The framework consists of eight architectural patterns that address different combination of creativity and risk:
1. Generate Each Time: Invokes the LLM API for every content generation request, offering maximum creativity but with higher cost and latency. Suitable for interactive applications that don’t have much risk, such as internal tools..
2. Response/Prompt Caching: For medium creativity, low-risk tasks. Caches past prompts and responses to reduce cost and latency. Useful when consistent answers are desirable, such as internal customer support search engines. Techniques like prompt caching, semantic caching, and context caching enhance efficiency without sacrificing creativity.
3. Pregenerated Templates: Employs pre-generated, vetted templates for repetitive tasks, reducing the need for constant human review. Suitable for medium creativity, low-medium risk situations where standardized yet personalized content is required, such as customer communication in a tour company.
4. Small Language Models (SLMs): Uses smaller models to reduce hallucination and cost as compared to larger LLMs. Ideal for low creativity, low-risk tasks like embedding creation for knowledge retrieval or topic modeling.
5. Assembled Reformat: Uses LLMs for reformatting and summarization, with pre-generated content to ensure accuracy. Suitable for content like product catalogs where accuracy is paramount on some parts of the content, while creative writing is required on others.
6. ML Selection of Template: Leverages machine learning to select appropriate pre-generated templates based on user context, balancing personalization with risk management. Suitable for personalized recommendations or dynamic website content.

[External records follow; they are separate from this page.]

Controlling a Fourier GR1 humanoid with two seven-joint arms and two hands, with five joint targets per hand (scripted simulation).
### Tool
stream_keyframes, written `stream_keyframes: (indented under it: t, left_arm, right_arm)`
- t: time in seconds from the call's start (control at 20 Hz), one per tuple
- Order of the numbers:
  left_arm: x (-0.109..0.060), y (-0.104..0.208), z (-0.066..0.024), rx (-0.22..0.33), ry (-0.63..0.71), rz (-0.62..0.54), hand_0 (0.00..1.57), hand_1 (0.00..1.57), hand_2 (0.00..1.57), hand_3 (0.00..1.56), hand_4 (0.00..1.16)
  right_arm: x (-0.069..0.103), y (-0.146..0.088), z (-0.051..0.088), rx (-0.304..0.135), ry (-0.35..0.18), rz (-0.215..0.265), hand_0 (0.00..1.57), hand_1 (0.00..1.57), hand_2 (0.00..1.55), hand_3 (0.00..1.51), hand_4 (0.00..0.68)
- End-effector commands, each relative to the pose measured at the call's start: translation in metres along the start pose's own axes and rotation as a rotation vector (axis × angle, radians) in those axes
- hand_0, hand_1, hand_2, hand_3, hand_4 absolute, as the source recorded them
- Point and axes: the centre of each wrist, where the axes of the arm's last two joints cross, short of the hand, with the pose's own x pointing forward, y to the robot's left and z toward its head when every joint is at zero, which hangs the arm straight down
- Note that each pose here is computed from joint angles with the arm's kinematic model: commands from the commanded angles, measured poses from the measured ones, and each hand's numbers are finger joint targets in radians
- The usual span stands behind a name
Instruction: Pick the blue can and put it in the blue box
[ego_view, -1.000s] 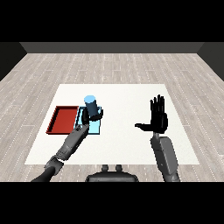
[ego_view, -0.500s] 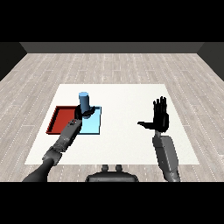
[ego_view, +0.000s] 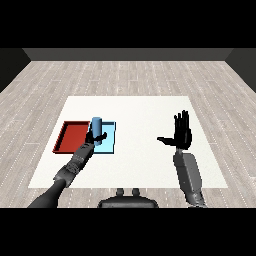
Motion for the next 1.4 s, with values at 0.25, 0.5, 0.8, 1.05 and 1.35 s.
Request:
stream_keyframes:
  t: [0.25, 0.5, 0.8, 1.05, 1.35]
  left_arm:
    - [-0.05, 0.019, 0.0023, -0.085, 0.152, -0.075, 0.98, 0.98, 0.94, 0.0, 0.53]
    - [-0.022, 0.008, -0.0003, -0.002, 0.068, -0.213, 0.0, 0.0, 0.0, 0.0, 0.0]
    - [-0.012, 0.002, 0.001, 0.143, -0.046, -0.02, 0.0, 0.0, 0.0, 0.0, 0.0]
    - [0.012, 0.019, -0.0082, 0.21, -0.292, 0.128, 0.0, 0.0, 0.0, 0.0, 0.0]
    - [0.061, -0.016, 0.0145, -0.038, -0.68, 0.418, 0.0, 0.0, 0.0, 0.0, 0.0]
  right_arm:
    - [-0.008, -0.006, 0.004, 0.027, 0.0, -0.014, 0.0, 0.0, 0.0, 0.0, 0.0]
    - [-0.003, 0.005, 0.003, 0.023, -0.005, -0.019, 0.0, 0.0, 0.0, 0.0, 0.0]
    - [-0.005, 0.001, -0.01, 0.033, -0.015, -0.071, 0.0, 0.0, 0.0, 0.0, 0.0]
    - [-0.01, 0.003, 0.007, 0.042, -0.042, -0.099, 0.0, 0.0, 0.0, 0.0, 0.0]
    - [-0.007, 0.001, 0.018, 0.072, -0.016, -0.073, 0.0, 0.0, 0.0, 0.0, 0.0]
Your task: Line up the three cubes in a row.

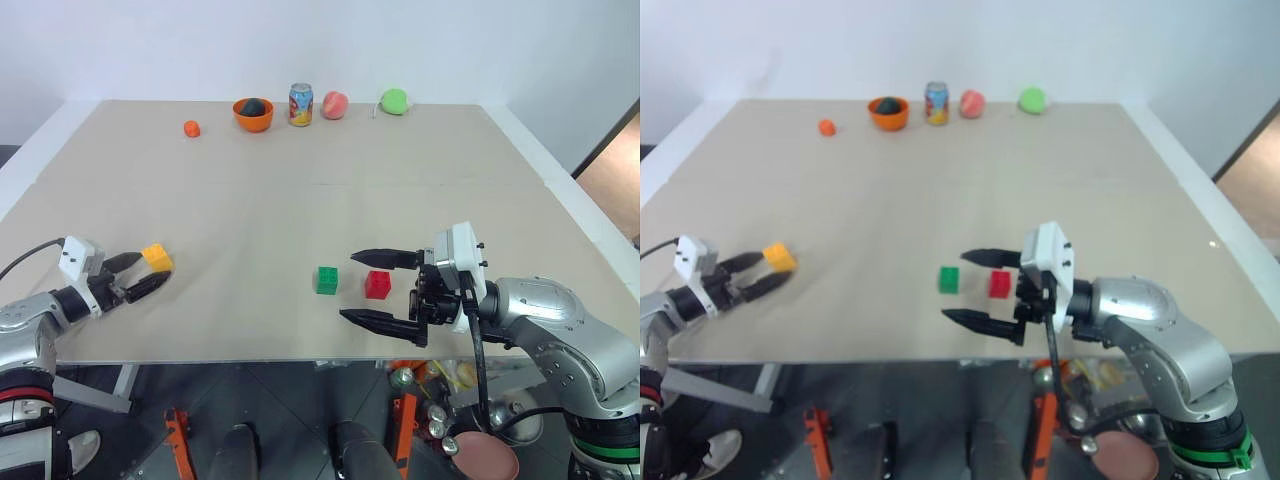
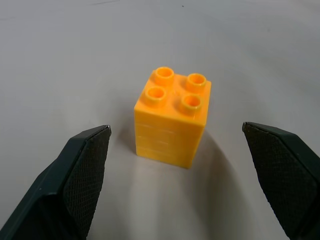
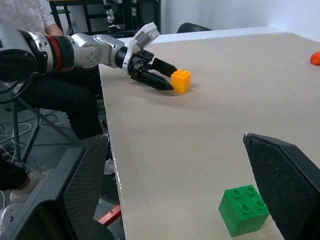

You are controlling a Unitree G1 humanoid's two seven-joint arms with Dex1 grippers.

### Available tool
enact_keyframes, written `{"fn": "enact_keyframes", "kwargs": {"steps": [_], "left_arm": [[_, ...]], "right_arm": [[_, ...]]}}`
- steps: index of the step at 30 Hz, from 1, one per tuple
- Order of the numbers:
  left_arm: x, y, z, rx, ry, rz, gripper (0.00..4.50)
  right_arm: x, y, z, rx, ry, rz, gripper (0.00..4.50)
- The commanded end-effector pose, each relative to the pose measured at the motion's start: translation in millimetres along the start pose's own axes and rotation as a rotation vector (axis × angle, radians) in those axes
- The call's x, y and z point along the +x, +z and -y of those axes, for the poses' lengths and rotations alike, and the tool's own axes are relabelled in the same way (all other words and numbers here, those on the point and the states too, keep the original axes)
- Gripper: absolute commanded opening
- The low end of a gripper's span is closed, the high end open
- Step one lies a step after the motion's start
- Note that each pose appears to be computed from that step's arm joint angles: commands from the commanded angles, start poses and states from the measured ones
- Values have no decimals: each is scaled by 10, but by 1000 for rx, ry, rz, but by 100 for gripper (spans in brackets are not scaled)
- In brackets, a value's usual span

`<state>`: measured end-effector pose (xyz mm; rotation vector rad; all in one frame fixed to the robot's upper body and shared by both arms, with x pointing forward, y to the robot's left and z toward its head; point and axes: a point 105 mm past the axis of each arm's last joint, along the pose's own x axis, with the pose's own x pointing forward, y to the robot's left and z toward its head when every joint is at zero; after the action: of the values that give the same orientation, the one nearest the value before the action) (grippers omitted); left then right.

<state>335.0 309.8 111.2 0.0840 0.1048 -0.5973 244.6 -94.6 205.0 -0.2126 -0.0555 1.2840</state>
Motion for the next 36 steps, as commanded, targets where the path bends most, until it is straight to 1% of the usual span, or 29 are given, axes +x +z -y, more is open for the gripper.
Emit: {"fn": "enact_keyframes", "kwargs": {"steps": [1, 5, 11, 29, 30, 33, 36], "left_arm": [[14, 81, -32, 24, 2, 19, 436], [25, 73, -42, 21, 4, 17, 436], [47, 58, -51, 13, 7, 17, 436], [98, -18, -94, -2, 23, -9, 436], [106, -20, -94, -3, 22, -9, 411], [130, -13, -94, -5, 20, -5, 320], [133, -11, -91, -6, 12, -5, 217]], "right_arm": [[11, 108, -47, -42, 23, 23, 450], [29, 138, -36, -45, 20, 35, 450], [112, 260, -87, -1, 49, 119, 450], [170, 201, -127, 7, 68, 93, 450], [169, 199, -126, 8, 67, 92, 450], [168, 192, -122, 7, 66, 87, 450], [166, 190, -115, 6, 63, 85, 450]]}}
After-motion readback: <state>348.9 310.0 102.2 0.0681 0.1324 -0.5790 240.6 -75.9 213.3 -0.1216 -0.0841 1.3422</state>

7. Fine-tune: Involves fine-tuning the LLM to generate desired content while minimizing undesired outputs, addressing risks related to one of brand voice, confidentiality, or accuracy. Adapter Tuning focuses on stylistic adjustments, distillation on specific tasks, and human feedback for ongoing improvement.
8. Guardrails: High creativity, high-risk tasks require guardrails to mitigate multiple risks, including brand risk and confidentiality, through preprocessing, post-processing, and iterative prompting. Off-the-shelf guardrails address common concerns like jailbreaking and sensitive data masking while custom-built guardrails may be necessary for industry/application-specific requirements.
By using the above framework to architect GenAI applications, you will be able to balance complexity, fit-for-purpose, risk, cost, and latency for each use case.
(Periodic reminder: these posts are my personal views, not those of my employers, past or present.)